92nd American Meteorological Society Annual Meeting (January 22-26, 2012)

Tuesday, 24 January 2012: 11:30 AM
A Surface Bjerknes Mode for Generating Pacific Decadal Variability
Room 355 (New Orleans Convention Center )
P.N. DiNezio, University of Miami, Miami, FL; and A. Clement, B. Kirtman, and M. Cane

Observed Pacific decadal climate variability (PDV) has been described as ENSO-like due to the similarity of the sea surface temperature and atmospheric circulation anomalies with ENSO. From this analogy it is also expected that PDV is predictable. However, climate models have a much lower skill predicting PDV compared with ENSO. Why is this?

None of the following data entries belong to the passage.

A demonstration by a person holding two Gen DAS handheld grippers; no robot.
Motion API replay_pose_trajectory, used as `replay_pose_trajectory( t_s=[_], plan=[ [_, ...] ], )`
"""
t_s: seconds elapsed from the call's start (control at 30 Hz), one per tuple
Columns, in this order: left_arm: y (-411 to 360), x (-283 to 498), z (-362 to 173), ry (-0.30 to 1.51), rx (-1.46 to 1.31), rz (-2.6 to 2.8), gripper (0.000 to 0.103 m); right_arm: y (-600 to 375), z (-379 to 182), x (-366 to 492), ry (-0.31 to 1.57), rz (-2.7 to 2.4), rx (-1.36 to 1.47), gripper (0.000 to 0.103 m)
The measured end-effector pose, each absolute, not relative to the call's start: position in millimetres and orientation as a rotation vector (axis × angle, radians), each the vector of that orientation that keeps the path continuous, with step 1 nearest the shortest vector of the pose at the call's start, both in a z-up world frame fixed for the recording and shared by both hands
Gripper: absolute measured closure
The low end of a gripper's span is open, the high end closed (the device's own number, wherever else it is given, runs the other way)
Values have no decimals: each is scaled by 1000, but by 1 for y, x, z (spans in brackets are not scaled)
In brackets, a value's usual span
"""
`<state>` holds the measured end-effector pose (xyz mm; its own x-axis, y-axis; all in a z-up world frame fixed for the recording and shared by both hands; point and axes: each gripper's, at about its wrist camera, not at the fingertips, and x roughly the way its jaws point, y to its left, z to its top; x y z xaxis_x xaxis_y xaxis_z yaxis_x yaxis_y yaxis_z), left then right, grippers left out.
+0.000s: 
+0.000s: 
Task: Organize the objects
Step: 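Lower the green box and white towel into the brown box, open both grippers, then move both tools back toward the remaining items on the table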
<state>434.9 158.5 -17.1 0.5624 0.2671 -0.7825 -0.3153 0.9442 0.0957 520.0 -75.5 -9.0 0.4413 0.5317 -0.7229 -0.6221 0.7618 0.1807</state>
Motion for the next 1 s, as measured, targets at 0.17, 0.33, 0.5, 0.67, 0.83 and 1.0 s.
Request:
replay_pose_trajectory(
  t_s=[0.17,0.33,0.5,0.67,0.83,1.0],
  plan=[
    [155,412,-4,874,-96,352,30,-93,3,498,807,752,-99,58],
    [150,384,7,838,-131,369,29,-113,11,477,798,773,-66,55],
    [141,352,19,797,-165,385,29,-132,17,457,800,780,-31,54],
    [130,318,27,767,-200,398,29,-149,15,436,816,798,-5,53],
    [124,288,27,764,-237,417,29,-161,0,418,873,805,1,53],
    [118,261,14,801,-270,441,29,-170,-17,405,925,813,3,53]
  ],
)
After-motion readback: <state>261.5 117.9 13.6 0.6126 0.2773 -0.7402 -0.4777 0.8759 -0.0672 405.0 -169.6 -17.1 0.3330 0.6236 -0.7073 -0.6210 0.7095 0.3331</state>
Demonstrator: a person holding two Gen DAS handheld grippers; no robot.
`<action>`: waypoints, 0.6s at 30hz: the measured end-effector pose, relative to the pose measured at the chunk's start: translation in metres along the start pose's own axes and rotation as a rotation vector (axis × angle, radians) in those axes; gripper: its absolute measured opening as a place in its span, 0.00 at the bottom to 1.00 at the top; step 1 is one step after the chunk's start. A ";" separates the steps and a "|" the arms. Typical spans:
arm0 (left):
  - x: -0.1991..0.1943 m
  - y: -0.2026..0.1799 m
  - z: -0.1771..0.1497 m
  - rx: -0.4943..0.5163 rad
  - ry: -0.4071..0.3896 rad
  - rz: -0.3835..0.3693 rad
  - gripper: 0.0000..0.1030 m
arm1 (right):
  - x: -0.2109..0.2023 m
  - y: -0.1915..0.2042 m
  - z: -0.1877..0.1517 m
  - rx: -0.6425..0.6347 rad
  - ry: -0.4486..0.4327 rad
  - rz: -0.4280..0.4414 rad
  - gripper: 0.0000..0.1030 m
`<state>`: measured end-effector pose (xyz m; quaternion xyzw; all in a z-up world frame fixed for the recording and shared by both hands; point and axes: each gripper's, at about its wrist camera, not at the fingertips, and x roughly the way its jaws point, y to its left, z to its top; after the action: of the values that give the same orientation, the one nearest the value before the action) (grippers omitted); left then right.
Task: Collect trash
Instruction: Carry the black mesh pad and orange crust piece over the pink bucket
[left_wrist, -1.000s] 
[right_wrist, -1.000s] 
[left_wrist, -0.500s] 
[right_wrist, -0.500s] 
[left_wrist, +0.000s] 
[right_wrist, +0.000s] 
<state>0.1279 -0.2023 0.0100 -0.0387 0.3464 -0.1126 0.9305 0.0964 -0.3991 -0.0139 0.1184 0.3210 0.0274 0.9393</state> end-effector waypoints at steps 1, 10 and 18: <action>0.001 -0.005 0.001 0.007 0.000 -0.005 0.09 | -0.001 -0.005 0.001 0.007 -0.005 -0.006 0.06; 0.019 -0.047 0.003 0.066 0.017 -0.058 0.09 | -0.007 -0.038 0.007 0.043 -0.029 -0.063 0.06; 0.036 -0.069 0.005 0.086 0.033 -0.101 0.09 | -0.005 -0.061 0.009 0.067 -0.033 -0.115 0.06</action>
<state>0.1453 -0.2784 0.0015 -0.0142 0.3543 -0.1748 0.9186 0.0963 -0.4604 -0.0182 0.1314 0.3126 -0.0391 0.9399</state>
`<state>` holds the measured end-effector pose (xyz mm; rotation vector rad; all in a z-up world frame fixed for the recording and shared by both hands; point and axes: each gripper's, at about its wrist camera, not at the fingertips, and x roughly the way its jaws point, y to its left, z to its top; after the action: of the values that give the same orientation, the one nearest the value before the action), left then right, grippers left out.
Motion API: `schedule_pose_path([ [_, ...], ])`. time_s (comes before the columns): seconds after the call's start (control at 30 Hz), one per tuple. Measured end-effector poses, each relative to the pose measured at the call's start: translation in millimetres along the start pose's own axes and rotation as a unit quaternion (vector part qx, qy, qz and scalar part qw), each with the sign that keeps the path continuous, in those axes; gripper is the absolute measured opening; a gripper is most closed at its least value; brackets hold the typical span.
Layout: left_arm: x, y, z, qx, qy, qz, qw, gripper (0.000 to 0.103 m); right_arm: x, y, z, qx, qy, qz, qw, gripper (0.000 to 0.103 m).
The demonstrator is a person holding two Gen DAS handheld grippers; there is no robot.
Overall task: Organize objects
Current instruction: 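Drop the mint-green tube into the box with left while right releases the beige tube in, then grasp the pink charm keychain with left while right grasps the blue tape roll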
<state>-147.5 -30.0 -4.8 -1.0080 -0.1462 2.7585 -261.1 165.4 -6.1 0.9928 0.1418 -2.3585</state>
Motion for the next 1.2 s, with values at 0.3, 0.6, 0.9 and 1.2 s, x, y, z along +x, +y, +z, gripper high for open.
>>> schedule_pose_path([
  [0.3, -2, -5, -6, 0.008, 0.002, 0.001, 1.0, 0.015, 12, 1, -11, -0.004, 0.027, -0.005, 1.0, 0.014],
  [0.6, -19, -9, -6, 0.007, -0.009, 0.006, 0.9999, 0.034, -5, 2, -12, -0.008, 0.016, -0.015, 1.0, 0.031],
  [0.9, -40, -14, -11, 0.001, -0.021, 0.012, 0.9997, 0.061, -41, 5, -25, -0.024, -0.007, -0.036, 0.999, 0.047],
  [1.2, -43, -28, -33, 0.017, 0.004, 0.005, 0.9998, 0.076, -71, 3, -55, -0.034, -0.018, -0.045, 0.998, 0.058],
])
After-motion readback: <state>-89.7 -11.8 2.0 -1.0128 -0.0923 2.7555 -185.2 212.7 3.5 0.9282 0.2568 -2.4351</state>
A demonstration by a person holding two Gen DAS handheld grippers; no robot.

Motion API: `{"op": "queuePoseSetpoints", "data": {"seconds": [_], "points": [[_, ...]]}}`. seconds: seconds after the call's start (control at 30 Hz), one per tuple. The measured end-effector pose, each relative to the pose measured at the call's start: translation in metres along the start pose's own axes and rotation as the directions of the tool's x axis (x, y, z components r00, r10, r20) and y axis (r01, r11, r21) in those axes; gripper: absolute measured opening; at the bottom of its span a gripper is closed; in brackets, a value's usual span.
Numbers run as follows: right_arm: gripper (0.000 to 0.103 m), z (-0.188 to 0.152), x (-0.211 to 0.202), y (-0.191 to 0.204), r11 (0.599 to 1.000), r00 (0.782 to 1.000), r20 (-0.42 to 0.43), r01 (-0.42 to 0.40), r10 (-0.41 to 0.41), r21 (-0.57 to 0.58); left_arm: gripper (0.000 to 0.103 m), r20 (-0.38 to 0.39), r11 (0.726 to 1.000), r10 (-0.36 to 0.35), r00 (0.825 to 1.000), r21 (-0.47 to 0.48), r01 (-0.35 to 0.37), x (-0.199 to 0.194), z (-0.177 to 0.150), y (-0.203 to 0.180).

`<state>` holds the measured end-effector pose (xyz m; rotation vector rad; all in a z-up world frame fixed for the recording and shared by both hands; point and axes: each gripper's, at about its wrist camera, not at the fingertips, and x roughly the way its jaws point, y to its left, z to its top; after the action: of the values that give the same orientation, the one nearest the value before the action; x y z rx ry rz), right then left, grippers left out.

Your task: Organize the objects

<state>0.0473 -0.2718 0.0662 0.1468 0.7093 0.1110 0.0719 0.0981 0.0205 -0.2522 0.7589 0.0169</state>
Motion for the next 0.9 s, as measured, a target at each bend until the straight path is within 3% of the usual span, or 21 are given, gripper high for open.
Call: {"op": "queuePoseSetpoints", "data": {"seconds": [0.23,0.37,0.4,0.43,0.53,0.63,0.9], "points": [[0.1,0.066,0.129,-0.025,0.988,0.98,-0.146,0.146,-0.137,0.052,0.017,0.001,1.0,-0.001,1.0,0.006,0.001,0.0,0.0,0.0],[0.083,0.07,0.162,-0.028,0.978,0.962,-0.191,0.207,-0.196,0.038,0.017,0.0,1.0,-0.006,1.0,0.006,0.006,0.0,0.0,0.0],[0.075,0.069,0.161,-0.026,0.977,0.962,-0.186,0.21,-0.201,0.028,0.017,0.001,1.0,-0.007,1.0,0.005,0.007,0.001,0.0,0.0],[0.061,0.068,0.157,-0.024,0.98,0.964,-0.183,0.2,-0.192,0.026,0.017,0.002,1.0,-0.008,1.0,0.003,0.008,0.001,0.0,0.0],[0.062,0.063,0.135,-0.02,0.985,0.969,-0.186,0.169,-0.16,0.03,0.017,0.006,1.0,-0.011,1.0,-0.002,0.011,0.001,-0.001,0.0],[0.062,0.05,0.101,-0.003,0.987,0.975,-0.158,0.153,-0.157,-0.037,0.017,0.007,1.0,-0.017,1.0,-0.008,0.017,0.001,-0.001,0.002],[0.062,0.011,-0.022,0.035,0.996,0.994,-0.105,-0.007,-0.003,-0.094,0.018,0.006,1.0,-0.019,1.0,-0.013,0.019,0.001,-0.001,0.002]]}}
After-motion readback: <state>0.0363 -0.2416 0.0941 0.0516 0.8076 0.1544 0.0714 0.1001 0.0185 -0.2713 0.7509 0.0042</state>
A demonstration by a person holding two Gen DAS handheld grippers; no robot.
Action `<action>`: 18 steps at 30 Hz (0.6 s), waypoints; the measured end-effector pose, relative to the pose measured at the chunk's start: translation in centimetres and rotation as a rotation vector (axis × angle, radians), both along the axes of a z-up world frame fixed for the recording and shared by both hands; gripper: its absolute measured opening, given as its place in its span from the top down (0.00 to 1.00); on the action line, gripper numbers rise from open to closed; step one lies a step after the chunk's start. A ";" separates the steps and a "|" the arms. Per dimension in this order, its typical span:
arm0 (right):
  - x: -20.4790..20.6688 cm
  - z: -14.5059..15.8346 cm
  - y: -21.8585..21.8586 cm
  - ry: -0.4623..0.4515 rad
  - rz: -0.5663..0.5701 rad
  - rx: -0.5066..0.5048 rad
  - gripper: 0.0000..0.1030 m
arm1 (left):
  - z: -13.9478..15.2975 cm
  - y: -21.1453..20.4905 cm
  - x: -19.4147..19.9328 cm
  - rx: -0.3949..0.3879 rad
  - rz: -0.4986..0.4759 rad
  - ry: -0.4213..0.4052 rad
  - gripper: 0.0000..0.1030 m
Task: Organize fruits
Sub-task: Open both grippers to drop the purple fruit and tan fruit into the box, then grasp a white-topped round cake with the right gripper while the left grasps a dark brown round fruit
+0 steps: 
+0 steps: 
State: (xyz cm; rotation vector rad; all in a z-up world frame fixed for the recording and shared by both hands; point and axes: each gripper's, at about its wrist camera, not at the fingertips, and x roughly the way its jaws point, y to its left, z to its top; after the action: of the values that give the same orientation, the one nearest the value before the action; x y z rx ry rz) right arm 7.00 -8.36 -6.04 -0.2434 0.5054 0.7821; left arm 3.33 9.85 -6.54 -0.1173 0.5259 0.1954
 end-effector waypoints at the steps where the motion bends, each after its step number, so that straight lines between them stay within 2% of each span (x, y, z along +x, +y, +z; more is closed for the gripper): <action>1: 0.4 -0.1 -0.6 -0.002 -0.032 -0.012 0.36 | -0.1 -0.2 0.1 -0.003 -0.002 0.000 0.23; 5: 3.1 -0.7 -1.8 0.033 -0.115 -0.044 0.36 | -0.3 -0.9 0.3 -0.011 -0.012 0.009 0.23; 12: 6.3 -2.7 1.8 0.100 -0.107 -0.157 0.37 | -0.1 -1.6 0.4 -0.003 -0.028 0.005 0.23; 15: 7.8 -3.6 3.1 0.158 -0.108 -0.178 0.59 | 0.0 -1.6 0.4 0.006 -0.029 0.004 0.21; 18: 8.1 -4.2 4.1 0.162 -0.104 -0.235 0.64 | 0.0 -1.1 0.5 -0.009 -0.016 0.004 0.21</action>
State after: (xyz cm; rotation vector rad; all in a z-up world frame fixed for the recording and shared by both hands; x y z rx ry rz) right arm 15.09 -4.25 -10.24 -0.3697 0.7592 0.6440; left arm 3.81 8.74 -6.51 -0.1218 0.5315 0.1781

Here we present a Surface Bjerknes mode (SBM) that generates a decadal ENSO-like sea surface temperature (SST) pattern in climate models via surface processes alone. This mode emerges on decadal and longer timescales when the thermocline is closer to equilibrium with the wind changes. The decadal thermocline response to wind changes is consistent with the linear steady-state forced Sverdrup response, which has no signal in the east, and shoaling increasing towards the west. Unlike the ENSO mode, the lack of delayed thermocline adjustment does not lead to a self-sustained oscillation. However, the Bjerknes feedback is still positive on decadal timescales due to the zonal advection and upwelling feedbacks. Thus, the SBM requires external forcing to grow. These fundamental differences between ENSO and PDV could explain the reduced predictability on decadal timescales. Evidence for this mode in observations for the 1970-2010 period is provided.